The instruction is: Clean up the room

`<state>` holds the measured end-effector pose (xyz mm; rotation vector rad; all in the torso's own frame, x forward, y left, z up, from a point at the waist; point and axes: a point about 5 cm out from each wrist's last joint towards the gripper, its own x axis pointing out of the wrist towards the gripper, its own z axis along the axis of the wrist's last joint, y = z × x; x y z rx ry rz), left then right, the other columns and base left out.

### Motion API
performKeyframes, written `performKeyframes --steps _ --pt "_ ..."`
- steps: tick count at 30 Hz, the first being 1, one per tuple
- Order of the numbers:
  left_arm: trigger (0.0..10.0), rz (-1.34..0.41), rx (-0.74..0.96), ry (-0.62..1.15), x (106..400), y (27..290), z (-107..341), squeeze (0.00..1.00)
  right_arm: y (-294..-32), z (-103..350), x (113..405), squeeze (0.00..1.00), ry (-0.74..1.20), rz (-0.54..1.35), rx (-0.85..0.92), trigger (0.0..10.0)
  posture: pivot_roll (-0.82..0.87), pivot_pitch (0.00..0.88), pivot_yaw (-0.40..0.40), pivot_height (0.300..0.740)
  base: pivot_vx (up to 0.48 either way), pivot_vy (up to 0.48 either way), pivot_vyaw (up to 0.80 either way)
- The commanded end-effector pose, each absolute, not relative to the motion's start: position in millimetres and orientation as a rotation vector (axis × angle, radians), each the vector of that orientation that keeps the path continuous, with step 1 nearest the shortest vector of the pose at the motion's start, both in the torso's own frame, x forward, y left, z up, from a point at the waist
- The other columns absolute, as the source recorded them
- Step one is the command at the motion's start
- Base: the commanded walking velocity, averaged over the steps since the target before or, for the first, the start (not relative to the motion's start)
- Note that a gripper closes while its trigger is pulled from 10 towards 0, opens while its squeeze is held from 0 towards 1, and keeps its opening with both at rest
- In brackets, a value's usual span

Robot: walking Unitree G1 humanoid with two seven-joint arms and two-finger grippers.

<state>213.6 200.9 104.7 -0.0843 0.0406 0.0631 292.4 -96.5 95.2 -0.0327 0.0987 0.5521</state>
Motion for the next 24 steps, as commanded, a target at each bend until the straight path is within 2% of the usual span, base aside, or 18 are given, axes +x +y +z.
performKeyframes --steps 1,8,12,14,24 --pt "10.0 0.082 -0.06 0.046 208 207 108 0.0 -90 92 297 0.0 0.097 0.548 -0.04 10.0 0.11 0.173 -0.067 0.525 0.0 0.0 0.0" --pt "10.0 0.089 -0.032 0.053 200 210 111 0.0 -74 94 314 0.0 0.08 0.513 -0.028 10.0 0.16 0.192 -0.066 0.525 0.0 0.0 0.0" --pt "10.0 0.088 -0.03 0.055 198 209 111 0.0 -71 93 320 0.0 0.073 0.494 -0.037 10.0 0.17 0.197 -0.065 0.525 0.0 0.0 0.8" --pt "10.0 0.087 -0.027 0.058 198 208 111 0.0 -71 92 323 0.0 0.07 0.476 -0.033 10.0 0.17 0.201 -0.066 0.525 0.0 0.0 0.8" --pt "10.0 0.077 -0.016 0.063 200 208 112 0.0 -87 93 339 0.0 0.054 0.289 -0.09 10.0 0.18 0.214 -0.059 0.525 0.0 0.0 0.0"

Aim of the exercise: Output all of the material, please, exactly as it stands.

Exercise response:
The instruction is: Clean up the room

`<state>` holds the measured end-effector pose (xyz mm; rotation vector rad; all in the torso's own frame, x forward, y left, z up, from a point at the waist; point and axes: a point about 5 cm out from each wrist's last joint towards the gripper, its own x axis pointing out of the wrist towards the gripper, its own z axis along the axis of the wrist's last joint, y = z × x; x y z rx ry rz), left then right, the other columns and base left out.

### Motion API
performKeyframes, written `performKeyframes --steps _ --pt "_ ..."`
- steps: tick count at 30 Hz, the first being 1, one per tuple
- Order of the numbers:
  left_arm: trigger (0.0..10.0), rz (-1.34..0.41), rx (-0.74..0.96), ry (-0.62..1.15), x (106..400), y (27..290), z (-107..341), squeeze (0.00..1.00)
  right_arm: y (-294..-32), z (-103..350), x (113..405), squeeze (0.00..1.00), ry (-0.74..1.20), rz (-0.54..1.35), rx (-0.85..0.92), trigger (0.0..10.0)
  posture: pivot_roll (-0.82..0.87), pivot_pitch (0.00..0.88), pivot_yaw (-0.40..0.40), pivot_height (0.300..0.740)
  base: pivot_vx (up to 0.48 either way), pivot_vy (up to 0.48 either way), pivot_vyaw (up to 0.80 either way)
- The commanded end-effector pose, each absolute, not relative to the motion's start: position in millimetres and orientation as a rotation vector (axis × angle, radians), each the vector of that orientation that keeps the path continuous, with step 1 nearest the shortest vector of the pose at the motion's start, both in the torso's own frame, x forward, y left, z up, from a point at the waist
- The other columns absolute, as the source recorded them
- Step one is the command at the motion's start
- Base: the commanded walking velocity, averaged over the steps since the target before or, for the first, the start (not relative to the motion's start)
- Note that a gripper closes while its trigger is pulled from 10 towards 0, opens while its squeeze is held from 0 towards 1, and keeps its opening with both at rest
- In brackets, a value's usual span

Robot: walking Unitree G1 humanoid with two seven-joint arms and two-finger grippers.

<state>213.6 200.9 104.7 -0.0843 0.0406 0.0631 292.4 -96.5 95.2 -0.0327 0.0987 0.5521</state>
Motion for the next 24 steps, as commanded, a target at each bend until the straight path is within 2% of the usual span, base aside, or 18 are given, axes +x +y +z.
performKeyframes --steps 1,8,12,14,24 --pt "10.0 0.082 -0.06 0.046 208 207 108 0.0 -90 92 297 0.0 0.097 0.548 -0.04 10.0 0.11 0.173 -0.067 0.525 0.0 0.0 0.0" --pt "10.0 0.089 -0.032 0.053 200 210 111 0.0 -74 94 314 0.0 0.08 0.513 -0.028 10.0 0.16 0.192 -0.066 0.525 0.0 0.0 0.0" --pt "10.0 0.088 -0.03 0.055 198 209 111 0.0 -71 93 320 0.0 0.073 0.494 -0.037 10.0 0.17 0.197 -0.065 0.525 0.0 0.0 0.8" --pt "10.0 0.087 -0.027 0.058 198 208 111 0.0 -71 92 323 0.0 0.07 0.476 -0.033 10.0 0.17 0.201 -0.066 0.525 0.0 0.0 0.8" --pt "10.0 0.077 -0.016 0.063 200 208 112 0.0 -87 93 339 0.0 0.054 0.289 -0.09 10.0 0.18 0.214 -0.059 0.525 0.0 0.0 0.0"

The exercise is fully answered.